** Brief **
Starting from the line that holds "Spot the black right gripper finger.", print each remaining line of the entries exactly, ending with the last.

[Data for review]

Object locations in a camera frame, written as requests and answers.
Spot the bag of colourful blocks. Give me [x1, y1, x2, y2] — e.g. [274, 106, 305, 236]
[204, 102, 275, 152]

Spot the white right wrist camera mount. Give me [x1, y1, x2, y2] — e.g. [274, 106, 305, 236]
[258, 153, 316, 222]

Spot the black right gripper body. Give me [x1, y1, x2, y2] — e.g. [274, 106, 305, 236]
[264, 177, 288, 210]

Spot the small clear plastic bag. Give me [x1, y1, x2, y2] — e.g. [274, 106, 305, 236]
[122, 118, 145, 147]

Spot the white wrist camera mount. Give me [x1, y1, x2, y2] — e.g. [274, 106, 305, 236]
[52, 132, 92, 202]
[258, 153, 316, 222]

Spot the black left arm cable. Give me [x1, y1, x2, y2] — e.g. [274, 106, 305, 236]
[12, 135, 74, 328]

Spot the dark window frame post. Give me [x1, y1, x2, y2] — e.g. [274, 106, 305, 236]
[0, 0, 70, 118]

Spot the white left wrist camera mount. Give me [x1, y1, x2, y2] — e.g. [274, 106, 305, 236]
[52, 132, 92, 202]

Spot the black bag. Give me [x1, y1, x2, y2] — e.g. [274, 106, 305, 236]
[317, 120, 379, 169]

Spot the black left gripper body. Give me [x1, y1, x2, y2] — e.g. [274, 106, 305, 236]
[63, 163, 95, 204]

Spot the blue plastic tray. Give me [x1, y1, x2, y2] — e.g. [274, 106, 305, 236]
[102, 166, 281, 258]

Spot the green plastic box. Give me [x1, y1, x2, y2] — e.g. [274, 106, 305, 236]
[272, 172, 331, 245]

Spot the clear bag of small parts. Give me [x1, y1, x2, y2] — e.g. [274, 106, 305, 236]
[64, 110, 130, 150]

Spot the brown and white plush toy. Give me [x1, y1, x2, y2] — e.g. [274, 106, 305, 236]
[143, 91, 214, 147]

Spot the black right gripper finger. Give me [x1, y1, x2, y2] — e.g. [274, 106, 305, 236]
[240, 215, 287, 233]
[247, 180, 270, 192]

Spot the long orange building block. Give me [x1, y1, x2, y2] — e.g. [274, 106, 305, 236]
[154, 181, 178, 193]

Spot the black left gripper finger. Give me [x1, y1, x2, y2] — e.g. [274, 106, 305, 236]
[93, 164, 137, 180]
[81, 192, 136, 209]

[/Data for review]

** Output below **
Spot the black right gripper finger. Give me [x1, y1, x2, y2] — e.g. [274, 106, 305, 236]
[240, 215, 287, 233]
[247, 180, 270, 192]

Spot the long orange building block. Give me [x1, y1, x2, y2] — e.g. [274, 106, 305, 236]
[154, 181, 178, 193]

Spot the black left gripper finger. Give me [x1, y1, x2, y2] — e.g. [274, 106, 305, 236]
[93, 164, 137, 180]
[81, 192, 136, 209]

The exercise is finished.